#### What is being asked:
An exact copy of the listing is required.

#### Supplied material:
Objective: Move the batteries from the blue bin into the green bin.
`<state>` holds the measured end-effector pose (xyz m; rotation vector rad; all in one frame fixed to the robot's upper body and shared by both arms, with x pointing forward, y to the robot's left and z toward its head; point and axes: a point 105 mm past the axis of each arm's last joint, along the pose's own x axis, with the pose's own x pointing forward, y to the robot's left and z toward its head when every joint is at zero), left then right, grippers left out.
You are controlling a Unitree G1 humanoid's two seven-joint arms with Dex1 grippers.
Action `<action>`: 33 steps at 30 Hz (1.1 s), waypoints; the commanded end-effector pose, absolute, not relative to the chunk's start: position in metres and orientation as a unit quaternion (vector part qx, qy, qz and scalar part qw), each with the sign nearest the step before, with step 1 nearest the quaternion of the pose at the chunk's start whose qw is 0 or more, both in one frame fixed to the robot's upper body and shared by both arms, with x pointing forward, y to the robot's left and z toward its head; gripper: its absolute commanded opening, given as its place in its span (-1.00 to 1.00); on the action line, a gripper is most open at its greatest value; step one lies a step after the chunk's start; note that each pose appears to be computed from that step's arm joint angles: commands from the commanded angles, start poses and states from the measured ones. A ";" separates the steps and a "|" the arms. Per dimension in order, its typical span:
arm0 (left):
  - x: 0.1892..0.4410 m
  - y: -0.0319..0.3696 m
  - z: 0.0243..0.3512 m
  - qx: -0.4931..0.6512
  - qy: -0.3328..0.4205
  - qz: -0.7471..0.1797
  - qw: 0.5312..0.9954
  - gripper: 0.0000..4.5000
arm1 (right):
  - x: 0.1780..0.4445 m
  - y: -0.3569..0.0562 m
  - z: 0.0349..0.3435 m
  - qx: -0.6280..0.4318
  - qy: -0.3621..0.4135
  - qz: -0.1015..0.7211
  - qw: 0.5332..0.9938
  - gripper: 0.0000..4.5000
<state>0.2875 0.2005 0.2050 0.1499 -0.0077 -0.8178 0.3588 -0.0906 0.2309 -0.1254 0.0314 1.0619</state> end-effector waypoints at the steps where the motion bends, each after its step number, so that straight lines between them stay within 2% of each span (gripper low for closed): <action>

#### Answer section:
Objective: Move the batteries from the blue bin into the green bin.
`<state>` holds the measured end-effector pose (xyz m; rotation vector rad; all in one frame fixed to the robot's upper body and shared by both arms, with x pointing forward, y to the robot's left and z toward its head; point and axes: a point 105 mm past the axis of each arm's last joint, along the pose's own x axis, with the pose's own x pointing forward, y to the robot's left and z toward its head when every joint is at zero), left then right, grippers left out.
You are controlling a Unitree G1 humanoid's two seven-joint arms with Dex1 grippers.
Action `<action>`: 33 steps at 30 Hz (1.1 s), waypoints; the commanded end-effector pose, absolute, not relative to the chunk's start: position in metres and orientation as a unit quaternion (vector part qx, qy, qz and scalar part qw), each with the sign nearest the step before, with step 1 nearest the quaternion of the pose at the chunk's start whose qw is 0 or more, both in one frame fixed to the robot's upper body and shared by both arms, with x pointing forward, y to the robot's left and z toward its head; gripper: its absolute commanded opening, given as its place in its span (-1.00 to 1.00); on the action line, a gripper is most open at its greatest value; step one lies a step after the chunk's start; note that each pose appears to be computed from that step's arm joint angles: commands from the commanded angles, start poses and states from the measured ones. A ";" separates the steps and a "|" the arms. Per dimension in order, its typical span:
arm0 (left):
  - x: 0.1892..0.4410 m
  - y: -0.0319..0.3696 m
  - z: 0.0243..0.3512 m
  - qx: -0.4931..0.6512
  - qy: -0.3328..0.4205
  - qz: -0.7471..0.1797
  - qw: 0.5312..0.9954
  - gripper: 0.0000..4.5000
arm1 (right):
  - x: 0.1780..0.4445 m
  - y: -0.3569..0.0562 m
  - z: 0.0349..0.3435 m
  - qx: -0.6280..0.4318
  - qy: -0.3621..0.4135
  - qz: -0.1015..0.7211
  - qw: 0.5332..0.9938
  - gripper: 0.0000..4.5000
<state>0.2875 0.2005 0.2050 0.1499 -0.0077 -0.8178 0.3588 -0.0906 0.2309 -0.1254 0.0314 1.0619</state> end-effector waypoints at the steps where the motion bends, each after its step number, so that straight lines between them stay within 2% of each span (gripper low for closed): <action>

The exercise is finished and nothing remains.